All the entries need to be duplicated exactly, with the pictures omitted.

=== Section Start ===

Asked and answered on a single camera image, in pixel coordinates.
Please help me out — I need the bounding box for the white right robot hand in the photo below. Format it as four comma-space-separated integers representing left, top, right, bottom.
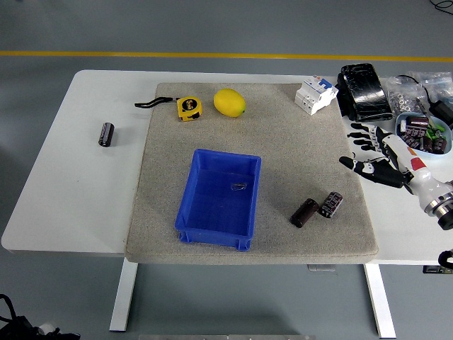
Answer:
338, 122, 447, 210

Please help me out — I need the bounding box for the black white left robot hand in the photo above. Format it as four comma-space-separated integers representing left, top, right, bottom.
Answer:
37, 321, 81, 340

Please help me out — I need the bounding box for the blue plastic box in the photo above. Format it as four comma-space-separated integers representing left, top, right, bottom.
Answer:
174, 148, 263, 251

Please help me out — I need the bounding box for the light blue bowl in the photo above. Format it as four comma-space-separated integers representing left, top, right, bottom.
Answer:
394, 112, 453, 157

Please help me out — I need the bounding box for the clear bag of metal nuts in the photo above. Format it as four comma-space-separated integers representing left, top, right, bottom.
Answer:
385, 76, 431, 116

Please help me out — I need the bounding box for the black wrapped device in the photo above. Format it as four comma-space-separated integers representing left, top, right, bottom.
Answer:
335, 62, 396, 123

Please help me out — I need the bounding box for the white table leg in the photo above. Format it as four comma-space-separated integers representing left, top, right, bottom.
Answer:
363, 263, 397, 339
108, 261, 139, 333

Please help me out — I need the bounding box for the clear plastic bag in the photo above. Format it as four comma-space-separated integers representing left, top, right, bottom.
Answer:
406, 70, 453, 103

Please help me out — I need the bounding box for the white blue circuit breaker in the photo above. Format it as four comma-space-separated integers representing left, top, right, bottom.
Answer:
294, 75, 340, 116

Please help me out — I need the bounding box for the grey-brown felt mat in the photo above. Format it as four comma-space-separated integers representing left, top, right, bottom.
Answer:
124, 82, 379, 265

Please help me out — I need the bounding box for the yellow lemon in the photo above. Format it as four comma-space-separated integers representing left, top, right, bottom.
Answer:
213, 88, 247, 118

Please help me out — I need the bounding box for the yellow tape measure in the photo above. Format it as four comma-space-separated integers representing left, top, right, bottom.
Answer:
134, 95, 205, 123

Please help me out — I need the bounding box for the black power adapter with cable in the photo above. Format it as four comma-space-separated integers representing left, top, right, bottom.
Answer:
395, 74, 453, 125

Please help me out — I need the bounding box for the black floor cable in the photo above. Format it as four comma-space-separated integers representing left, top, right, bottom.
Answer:
429, 0, 453, 15

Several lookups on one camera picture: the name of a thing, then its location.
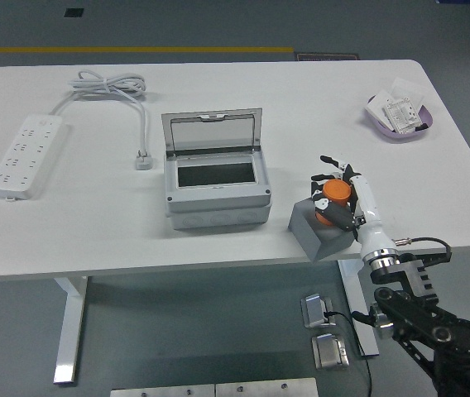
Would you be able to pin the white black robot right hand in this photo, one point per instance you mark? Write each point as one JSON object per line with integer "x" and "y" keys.
{"x": 367, "y": 202}

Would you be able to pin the orange cylindrical battery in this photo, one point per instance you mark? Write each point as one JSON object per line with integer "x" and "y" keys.
{"x": 336, "y": 190}

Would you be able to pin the grey cube battery holder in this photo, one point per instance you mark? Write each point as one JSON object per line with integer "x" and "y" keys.
{"x": 305, "y": 231}

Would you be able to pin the grey plastic junction box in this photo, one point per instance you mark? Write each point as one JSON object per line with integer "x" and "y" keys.
{"x": 218, "y": 207}

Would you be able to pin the transparent hinged box lid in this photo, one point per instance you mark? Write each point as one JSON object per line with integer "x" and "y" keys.
{"x": 212, "y": 132}

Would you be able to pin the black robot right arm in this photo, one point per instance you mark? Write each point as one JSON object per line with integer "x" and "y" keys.
{"x": 417, "y": 314}

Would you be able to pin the silver floor socket box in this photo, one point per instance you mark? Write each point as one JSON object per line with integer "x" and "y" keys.
{"x": 328, "y": 351}
{"x": 315, "y": 310}

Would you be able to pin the purple shallow tray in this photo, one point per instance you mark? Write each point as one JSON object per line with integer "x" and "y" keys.
{"x": 384, "y": 131}

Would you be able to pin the white table leg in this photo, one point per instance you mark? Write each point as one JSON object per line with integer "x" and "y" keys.
{"x": 69, "y": 331}
{"x": 348, "y": 277}

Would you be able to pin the printed label socket package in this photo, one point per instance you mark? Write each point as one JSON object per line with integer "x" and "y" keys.
{"x": 402, "y": 116}

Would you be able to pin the white square socket panel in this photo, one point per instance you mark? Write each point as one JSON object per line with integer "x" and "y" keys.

=== Section End ===

→ Your solution
Asked and answered on a single camera image, in pixel coordinates.
Please help me out — I need the bounding box for the white right robot hand in the photo below. Format it as four comma-space-separated integers representing left, top, right, bottom.
Answer:
338, 122, 447, 210

Please help me out — I need the bounding box for the black white left robot hand in the photo above. Format it as four comma-space-separated integers representing left, top, right, bottom.
Answer:
37, 321, 81, 340

Please help me out — I need the bounding box for the blue plastic box in the photo above. Format it as four comma-space-separated integers representing left, top, right, bottom.
Answer:
174, 148, 263, 251

Please help me out — I need the bounding box for the light blue bowl in the photo above. Format it as four comma-space-separated integers representing left, top, right, bottom.
Answer:
394, 112, 453, 157

Please help me out — I need the bounding box for the clear bag of metal nuts in the photo above. Format it as four comma-space-separated integers representing left, top, right, bottom.
Answer:
385, 76, 431, 116

Please help me out — I need the bounding box for the black wrapped device in the photo above. Format it as four comma-space-separated integers representing left, top, right, bottom.
Answer:
335, 62, 396, 123

Please help me out — I need the bounding box for the white table leg in the photo above. Format it as four comma-space-separated integers representing left, top, right, bottom.
Answer:
363, 263, 397, 339
108, 261, 139, 333

Please help me out — I need the bounding box for the clear plastic bag in the photo above. Format it as four comma-space-separated integers representing left, top, right, bottom.
Answer:
406, 70, 453, 103

Please help me out — I need the bounding box for the white blue circuit breaker in the photo above. Format it as four comma-space-separated integers representing left, top, right, bottom.
Answer:
294, 75, 340, 116

Please help me out — I need the bounding box for the grey-brown felt mat in the photo above. Format it as four comma-space-separated integers representing left, top, right, bottom.
Answer:
124, 82, 379, 265

Please help me out — I need the bounding box for the yellow lemon in the photo above. Format it as four comma-space-separated integers representing left, top, right, bottom.
Answer:
213, 88, 247, 118

Please help me out — I need the bounding box for the yellow tape measure in the photo above. Format it as four comma-space-separated integers representing left, top, right, bottom.
Answer:
134, 95, 205, 123

Please help me out — I need the bounding box for the black power adapter with cable in the photo above. Format it as four comma-space-separated integers representing left, top, right, bottom.
Answer:
395, 74, 453, 125

Please help me out — I need the bounding box for the black floor cable in the photo above. Format it as four comma-space-separated integers representing left, top, right, bottom.
Answer:
429, 0, 453, 15

Several lookups on one camera picture: the name of a thing, then its location.
Would you be able to pin the white black robot right hand in this photo, one point per instance you mark? Write each point as one JSON object per line with integer "x" and "y" keys.
{"x": 367, "y": 202}

Would you be able to pin the orange cylindrical battery in this photo, one point per instance you mark? Write each point as one JSON object per line with integer "x" and "y" keys.
{"x": 336, "y": 190}

Would you be able to pin the grey cube battery holder in this photo, one point per instance you mark? Write each point as one JSON object per line with integer "x" and "y" keys.
{"x": 305, "y": 231}

Would you be able to pin the grey plastic junction box in this photo, one point per instance you mark? Write each point as one JSON object per line with integer "x" and "y" keys.
{"x": 218, "y": 207}

Would you be able to pin the transparent hinged box lid in this photo, one point per instance you mark? Write each point as one JSON object per line with integer "x" and "y" keys.
{"x": 212, "y": 132}

Would you be able to pin the black robot right arm in this photo, one point per instance you mark? Write each point as one JSON object per line with integer "x" and "y" keys.
{"x": 417, "y": 314}

Would you be able to pin the silver floor socket box in this photo, one point per instance you mark? Write each point as one JSON object per line with integer "x" and "y" keys.
{"x": 328, "y": 351}
{"x": 315, "y": 310}

Would you be able to pin the purple shallow tray in this photo, one point per instance you mark? Write each point as one JSON object per line with integer "x" and "y" keys.
{"x": 384, "y": 131}

Would you be able to pin the white table leg in this photo, one point per instance you mark? Write each point as one JSON object per line with integer "x" and "y" keys.
{"x": 69, "y": 331}
{"x": 348, "y": 277}

Would you be able to pin the printed label socket package in this photo, one point per instance you mark? Write each point as one JSON object per line with integer "x" and "y" keys.
{"x": 402, "y": 116}

Would you be able to pin the white square socket panel in this photo, one point per instance you mark? Write each point as one JSON object per line with integer "x" and "y" keys.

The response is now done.